■ Exercise objective: Your answer should show every line of the material below that includes "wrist".

'''

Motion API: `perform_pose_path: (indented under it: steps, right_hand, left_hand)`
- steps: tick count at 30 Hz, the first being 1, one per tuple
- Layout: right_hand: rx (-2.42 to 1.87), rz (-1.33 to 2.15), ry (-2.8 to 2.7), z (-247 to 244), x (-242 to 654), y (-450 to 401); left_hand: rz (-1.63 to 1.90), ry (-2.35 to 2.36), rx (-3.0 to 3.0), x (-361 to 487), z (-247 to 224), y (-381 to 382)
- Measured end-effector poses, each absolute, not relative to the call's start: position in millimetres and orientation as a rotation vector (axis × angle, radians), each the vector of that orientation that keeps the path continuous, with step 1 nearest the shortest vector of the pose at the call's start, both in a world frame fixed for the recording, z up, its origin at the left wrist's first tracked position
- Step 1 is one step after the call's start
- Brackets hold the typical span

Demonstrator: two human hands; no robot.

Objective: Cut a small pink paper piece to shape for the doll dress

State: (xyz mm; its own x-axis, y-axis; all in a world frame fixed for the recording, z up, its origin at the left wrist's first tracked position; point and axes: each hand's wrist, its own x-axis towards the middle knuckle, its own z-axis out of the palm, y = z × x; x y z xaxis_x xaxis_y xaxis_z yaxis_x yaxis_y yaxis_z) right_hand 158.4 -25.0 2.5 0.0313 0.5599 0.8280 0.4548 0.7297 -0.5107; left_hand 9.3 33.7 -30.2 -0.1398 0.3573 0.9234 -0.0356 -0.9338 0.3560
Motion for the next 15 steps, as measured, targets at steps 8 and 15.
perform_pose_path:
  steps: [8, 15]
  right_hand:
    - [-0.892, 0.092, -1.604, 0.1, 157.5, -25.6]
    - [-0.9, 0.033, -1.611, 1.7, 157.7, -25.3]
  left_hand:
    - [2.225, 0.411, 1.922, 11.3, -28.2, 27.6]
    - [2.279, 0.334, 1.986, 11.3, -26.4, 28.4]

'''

■ Reply:
- Measured end-effector poses, each absolute, not relative to the call's start: position in millimetres and orientation as a rotation vector (axis × angle, radians), each the vector of that orientation that keeps the path continuous, with step 1 nearest the shortest vector of the pose at the call's start, both in a world frame fixed for the recording, z up, its origin at the left wrist's first tracked position
State: (xyz mm; its own x-axis, y-axis; all in a world frame fixed for the recording, z up, its origin at the left wrist's first tracked position; point and axes: each hand's wrist, its own x-axis towards the middle knuckle, its own z-axis out of the palm, y = z × x; x y z xaxis_x xaxis_y xaxis_z yaxis_x yaxis_y yaxis_z) right_hand 158.4 -25.0 2.5 0.0313 0.5599 0.8280 0.4548 0.7297 -0.5107; left_hand 9.3 33.7 -30.2 -0.1398 0.3573 0.9234 -0.0356 -0.9338 0.3560

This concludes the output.